Putin, quindi, non cambierà di una virgola le sue posizioni?
Potrebbe succedere nel momento in cui gli ucraini accetteranno, in linea di principio, le richieste russe. A quel punto magari si potrà negoziare. I russi non cederanno: sarebbe come se il 7 settembre 1943 l’Italia, prima di firmare l’armistizio, avesse detto agli Alleati di fare un mese di tregua e, nel frattempo, definire gli accordi. Quando stai perdendo accetti le condizioni o continui a combattere. E gli americani certo non hanno intenzione di pregiudicare i rinnovati rapporti con la Russia perché Zelensky vuole salvare il posto ancora per un po’.
I tanti attesi colloqui in Vaticano tra russi e ucraini si faranno? Potrebbero portare a qualcosa?
La Russia ha giustamente apprezzato l’iniziativa del Vaticano, come del resto aveva apprezzato quella di Papa Francesco: era stato il primo in Europa a parlare di pace e si era preso del filorusso. Il problema, comunque, non è chi fa la mediazione o dove, il problema sono i contenuti. Se l’Ucraina accetterà di perdere la guerra, in cambio sopravviverà come Stato. E verrà ricostruita. Questo è il punto. Che si discuta nella Santa Sede o a Istanbul non cambia molto.
Ma se veramente Trump decide di tirarsi indietro, cosa succede? Gli europei tenteranno di mandare ancora armi?
Merz dice che la Russia va logorata continuando ad armare l’Ucraina. Un discorso demenziale che dimostra la pochezza di una classe dirigente che viene dalla finanza, ma che di politica e di questioni militari non sa nulla. Gli europei non sono in grado di dare più nulla agli ucraini, lo ha detto anche Macron. Quello che promette oggi all’Ucraina, l’Europa deve ancora costruirlo, e per farlo i costi sono spaventosi. Un carro armato tedesco, l’ultimo modello Leopard 2A8, costa 29 milioni di euro a causa della carenza di materie prime e del caro energia. Con gli stessi soldi si comprano sette carri russi T90, ultimo modello, che costano 4 milioni l’uno. La Russia ha un apparato industriale unico, con centinaia di aziende, 600mila lavoratori, mentre in Europa non ci sono le condizioni industriali, energetiche e finanziarie per fare nessun riarmo serio. A meno che non vogliamo tagliare pane e servizi sociali.

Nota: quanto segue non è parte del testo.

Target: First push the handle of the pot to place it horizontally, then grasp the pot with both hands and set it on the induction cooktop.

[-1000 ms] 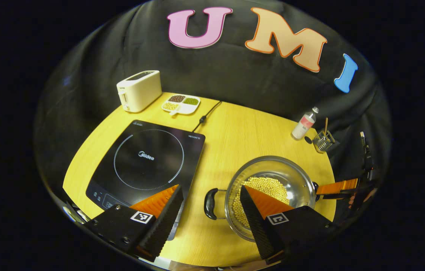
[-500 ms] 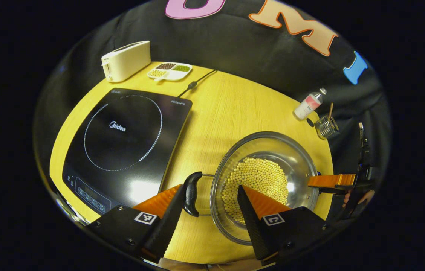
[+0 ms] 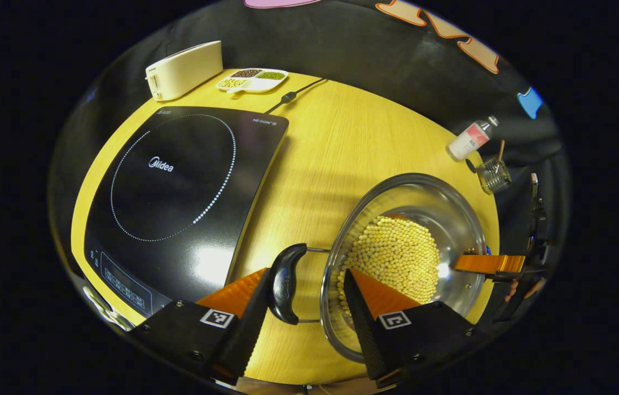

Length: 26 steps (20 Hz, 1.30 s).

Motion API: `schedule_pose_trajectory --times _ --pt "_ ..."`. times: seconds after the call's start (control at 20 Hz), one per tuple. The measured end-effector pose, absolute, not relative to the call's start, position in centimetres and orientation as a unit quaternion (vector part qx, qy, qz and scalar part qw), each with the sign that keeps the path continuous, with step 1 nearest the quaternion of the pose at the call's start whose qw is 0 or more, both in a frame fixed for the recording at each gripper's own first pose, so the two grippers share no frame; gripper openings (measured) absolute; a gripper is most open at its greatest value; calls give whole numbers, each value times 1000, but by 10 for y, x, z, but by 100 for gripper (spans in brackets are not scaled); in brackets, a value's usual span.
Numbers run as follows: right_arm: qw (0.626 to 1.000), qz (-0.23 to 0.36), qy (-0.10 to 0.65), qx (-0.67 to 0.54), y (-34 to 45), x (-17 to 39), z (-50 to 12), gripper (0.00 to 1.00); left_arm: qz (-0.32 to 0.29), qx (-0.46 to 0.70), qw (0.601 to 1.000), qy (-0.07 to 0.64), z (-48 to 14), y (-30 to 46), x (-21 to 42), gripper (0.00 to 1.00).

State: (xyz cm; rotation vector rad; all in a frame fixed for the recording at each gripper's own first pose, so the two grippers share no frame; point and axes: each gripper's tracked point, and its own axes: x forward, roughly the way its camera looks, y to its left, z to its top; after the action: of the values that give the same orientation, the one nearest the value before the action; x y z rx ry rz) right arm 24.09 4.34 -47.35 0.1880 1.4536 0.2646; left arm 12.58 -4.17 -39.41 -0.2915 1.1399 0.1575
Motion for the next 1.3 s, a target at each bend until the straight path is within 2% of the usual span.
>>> schedule_pose_trajectory --times 0.05,0.15,0.25,0.3,0.35,0.4,0.45,0.5,0.55,0.65,0.7,1.0,1.1,1.3 --pt "734 121 663 82 42 240 -475 70 74 -137 827 541 -394 -41 125 74" --pt "737 126 660 72 40 240 -478 70 75 -140 822 546 -403 -40 125 67" --pt "738 127 660 63 41 239 -484 61 73 -149 817 552 -409 -41 125 66" --pt "739 129 659 59 41 238 -485 67 70 -152 814 557 -412 -42 125 66" --pt "737 131 660 60 40 239 -484 59 66 -149 813 559 -413 -42 125 65" --pt "737 131 659 65 41 239 -484 59 63 -147 813 560 -412 -42 125 65" --pt "738 133 658 70 41 240 -481 64 60 -146 814 560 -412 -41 126 64" --pt "739 135 656 74 42 240 -483 56 61 -150 813 559 -412 -41 126 63" --pt "741 135 654 72 42 240 -484 55 63 -157 813 557 -411 -40 126 63" --pt "743 137 652 64 41 238 -483 55 64 -157 807 565 -411 -42 123 58" --pt "743 141 652 61 41 238 -481 61 64 -155 807 566 -410 -42 123 57" --pt "756 141 638 31 24 219 -455 61 53 -136 797 586 -400 -43 107 57" --pt "763 133 631 42 23 210 -453 46 41 -135 798 586 -399 -43 107 57" --pt "783 110 610 61 26 193 -445 52 6 -120 805 580 -393 -36 109 56"
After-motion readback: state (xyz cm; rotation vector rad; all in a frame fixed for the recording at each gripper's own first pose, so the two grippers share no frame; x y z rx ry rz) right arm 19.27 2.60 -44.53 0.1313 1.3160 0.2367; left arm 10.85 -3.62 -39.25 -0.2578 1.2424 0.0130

Nel Mar Baltico, nel frattempo, gli estoni hanno messo nel mirino una nave russa, provocando la reazione di Mosca: il Cremlino ha promesso che difenderà le sue navi in tutti i modi possibili. Un altro fronte che si apre?
Quello che vediamo nel Baltico è uno scenario simile a quello della Guerra fredda. Con la differenza che allora la Polonia e la Germania Est erano nel Patto di Varsavia, mentre oggi sono nella NATO, come Finlandia e Svezia, che prima erano neutrali. Sul confine con la Finlandia i russi stanno costruendo e riaprendo basi. Il governo di Helsinki, di Sanna Marin, ha mostrato come leader inadeguati possono portare una nazione europea al disastro: dopo 80 anni di neutralità, in cui i 1.340 chilometri di confine con la Russia non hanno mai dato problemi, il Paese è entrato nella NATO e ora deve presidiare tutte le regioni che lo separano dai russi. Quando la guerra fredda diventerà calda, quanti morti potranno sopportare le nazioni europee?
L’Europa, insomma, non cambia strada e non si accorge che è quella sbagliata?
La visione di Trump è molto pragmatica, da businessman, ma anche molto più concreta e realistica. Dice semplicemente: “Se non puoi vincere, negoziamo”. Credo che, nonostante il suo atteggiamento aggressivo, brutale, il suo linguaggio allergico al politichese, oggi rappresenti il buon senso in Occidente. Perché dovunque ci si giri in Europa vedo solo gente pronta a tutto per salvare la sua sedia e non a cercare la pace.